Incredibly small dust, kind of like particles of smoke, from meteorites, comets, and other 4.6 billion-year-old pieces of our solar system fall into the Earth’s atmosphere.  And there is plenty of it.

These particles enter the atmosphere at about 25,000 miles per hour and are intensely heated by collisions with molecules in the air. Many particles are turned into gas which disappears into the atmosphere.

 These tiniest particles are released by comets as their ice vaporizes near the sun, while travelling through deadly ionising radiation, extreme vacuum and inactivation due to super low temperatures.

The gravitational pull of the planets appear to tug on the dust clouds of the solar system and slowly change their orbits.

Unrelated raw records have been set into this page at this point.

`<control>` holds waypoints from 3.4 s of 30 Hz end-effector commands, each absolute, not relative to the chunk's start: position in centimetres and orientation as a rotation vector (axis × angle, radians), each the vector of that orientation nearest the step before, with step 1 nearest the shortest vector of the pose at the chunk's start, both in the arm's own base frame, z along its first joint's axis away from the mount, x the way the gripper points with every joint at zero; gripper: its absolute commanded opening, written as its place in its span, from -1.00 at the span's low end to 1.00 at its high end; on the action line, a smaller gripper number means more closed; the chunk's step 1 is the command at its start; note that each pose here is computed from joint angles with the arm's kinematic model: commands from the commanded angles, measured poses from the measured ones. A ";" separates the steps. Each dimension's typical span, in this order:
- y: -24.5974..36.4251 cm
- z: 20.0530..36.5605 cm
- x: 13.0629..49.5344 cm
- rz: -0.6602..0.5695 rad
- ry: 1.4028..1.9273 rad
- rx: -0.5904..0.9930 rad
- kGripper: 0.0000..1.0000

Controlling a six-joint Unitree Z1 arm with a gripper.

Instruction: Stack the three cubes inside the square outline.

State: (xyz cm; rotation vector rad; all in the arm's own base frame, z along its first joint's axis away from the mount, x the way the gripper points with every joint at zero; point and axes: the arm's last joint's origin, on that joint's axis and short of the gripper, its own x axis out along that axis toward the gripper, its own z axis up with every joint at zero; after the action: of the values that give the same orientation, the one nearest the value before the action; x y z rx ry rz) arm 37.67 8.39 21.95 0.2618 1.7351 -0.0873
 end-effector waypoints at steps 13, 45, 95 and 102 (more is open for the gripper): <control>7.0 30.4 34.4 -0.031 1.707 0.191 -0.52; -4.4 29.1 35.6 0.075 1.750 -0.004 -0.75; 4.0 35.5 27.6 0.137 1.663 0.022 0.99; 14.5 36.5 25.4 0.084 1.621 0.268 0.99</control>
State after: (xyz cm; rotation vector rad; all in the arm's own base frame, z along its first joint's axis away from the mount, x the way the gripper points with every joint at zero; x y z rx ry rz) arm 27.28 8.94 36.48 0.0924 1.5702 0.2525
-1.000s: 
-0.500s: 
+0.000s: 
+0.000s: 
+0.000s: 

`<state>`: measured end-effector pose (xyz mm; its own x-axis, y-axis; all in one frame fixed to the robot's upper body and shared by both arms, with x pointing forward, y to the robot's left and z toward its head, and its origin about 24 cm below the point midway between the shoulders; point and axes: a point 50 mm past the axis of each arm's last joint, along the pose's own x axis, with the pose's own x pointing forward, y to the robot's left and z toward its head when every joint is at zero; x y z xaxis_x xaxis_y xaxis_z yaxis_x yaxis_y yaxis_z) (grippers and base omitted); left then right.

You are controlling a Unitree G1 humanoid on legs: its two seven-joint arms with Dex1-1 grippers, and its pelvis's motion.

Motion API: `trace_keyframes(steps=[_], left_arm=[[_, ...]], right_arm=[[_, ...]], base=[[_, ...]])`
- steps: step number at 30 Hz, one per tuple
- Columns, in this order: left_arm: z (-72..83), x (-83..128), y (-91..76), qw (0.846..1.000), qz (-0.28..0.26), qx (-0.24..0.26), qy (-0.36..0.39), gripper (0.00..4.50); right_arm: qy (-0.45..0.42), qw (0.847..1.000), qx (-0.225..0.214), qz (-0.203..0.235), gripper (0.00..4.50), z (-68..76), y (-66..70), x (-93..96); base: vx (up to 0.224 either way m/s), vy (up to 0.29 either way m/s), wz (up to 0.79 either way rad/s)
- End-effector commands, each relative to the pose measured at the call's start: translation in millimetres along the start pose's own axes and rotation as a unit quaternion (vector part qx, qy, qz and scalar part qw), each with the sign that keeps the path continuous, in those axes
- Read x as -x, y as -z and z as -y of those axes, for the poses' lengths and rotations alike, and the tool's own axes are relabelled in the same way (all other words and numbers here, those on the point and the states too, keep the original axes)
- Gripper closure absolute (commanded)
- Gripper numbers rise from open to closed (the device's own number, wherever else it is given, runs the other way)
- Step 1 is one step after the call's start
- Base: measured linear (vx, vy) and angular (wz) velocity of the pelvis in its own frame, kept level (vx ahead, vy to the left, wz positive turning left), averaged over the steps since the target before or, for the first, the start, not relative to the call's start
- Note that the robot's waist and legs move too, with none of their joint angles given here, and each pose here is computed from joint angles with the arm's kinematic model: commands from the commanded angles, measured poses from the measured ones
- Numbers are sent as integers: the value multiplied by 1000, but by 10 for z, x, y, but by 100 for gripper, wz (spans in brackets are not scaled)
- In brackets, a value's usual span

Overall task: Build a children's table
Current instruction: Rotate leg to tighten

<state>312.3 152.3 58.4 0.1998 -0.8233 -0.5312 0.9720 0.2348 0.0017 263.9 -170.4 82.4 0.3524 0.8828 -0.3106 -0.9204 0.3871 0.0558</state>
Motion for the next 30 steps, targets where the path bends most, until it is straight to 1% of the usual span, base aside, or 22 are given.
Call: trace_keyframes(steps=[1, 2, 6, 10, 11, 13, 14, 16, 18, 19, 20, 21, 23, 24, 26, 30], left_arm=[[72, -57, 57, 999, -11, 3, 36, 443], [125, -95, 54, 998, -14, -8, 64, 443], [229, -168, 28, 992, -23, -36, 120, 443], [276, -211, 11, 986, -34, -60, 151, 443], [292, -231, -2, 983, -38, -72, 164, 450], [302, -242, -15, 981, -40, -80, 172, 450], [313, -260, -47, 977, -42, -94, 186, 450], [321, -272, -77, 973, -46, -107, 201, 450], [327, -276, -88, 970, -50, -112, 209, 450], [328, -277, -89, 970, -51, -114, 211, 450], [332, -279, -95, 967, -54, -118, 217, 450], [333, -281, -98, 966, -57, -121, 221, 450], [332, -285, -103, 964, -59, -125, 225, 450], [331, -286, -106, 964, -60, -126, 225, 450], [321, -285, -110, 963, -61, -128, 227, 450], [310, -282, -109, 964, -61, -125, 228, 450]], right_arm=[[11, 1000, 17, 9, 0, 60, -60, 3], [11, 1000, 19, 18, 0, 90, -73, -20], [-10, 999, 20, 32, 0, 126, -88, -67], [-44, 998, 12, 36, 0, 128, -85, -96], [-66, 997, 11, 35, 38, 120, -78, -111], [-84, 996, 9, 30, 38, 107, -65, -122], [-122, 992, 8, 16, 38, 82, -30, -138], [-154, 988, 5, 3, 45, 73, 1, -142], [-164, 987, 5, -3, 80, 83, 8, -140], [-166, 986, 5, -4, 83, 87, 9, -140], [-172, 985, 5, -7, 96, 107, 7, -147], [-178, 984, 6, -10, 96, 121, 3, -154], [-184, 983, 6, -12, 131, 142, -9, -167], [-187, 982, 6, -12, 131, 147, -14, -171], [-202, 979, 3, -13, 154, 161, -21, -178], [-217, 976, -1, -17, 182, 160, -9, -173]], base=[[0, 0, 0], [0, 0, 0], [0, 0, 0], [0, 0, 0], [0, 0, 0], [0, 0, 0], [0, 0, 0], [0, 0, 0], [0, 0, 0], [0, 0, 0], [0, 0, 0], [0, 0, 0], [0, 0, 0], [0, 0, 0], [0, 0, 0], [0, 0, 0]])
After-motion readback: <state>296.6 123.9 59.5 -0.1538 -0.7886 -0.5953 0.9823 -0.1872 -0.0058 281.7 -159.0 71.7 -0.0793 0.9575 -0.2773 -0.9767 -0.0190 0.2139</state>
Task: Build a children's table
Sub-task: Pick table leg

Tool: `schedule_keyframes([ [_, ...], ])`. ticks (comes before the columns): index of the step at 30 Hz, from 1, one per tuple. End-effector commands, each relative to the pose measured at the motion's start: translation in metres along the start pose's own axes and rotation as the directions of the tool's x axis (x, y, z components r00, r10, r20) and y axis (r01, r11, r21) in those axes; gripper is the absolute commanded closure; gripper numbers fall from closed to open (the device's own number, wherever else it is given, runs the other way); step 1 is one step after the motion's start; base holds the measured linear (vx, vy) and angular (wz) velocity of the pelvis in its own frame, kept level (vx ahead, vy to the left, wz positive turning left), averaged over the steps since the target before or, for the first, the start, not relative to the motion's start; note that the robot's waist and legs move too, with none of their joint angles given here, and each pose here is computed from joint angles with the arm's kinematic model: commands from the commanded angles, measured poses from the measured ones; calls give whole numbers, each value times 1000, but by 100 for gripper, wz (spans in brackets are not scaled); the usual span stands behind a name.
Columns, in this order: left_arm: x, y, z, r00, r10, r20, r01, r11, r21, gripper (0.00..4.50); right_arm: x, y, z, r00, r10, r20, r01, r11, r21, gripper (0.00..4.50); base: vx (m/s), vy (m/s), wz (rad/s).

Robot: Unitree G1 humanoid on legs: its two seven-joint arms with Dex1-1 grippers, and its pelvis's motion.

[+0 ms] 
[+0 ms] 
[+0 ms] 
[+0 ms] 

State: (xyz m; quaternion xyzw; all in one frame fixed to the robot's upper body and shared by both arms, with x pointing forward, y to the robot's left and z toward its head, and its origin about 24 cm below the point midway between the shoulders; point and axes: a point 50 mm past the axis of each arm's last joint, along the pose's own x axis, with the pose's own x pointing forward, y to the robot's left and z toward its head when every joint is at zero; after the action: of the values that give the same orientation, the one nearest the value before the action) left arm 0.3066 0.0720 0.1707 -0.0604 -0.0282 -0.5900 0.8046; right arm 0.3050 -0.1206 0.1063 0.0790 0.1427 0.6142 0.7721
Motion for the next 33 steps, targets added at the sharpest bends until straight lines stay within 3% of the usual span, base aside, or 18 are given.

A wave of new terrestrial finds could help scientists better map the clouds, raising more questions for science about the structure of the universe.

Dust captured by a spacecraft from a comet’s tail holds clues to the origin of the solar system. The aerogel cubes, tinged lu­minescent blue, look like puffs of breath exhaled on a winter morning and frozen solid, revealing scores of tracks marring the cubes’ surfaces and interiors, some like sharp pinpricks, others like splaying roots.

There are four known sources of dust in the inner solar system:

  • Jupiter Family comets,
  • asteroids,
  • Halley Type comets, and
  • Oort Cloud comets

Cosmic dust provides direct evidence of events that may have happened in our solar system billions of years ago. On Earth the dust has other, more practical uses. It assists in cloud formation and helps to fertilize plankton in Antarctica.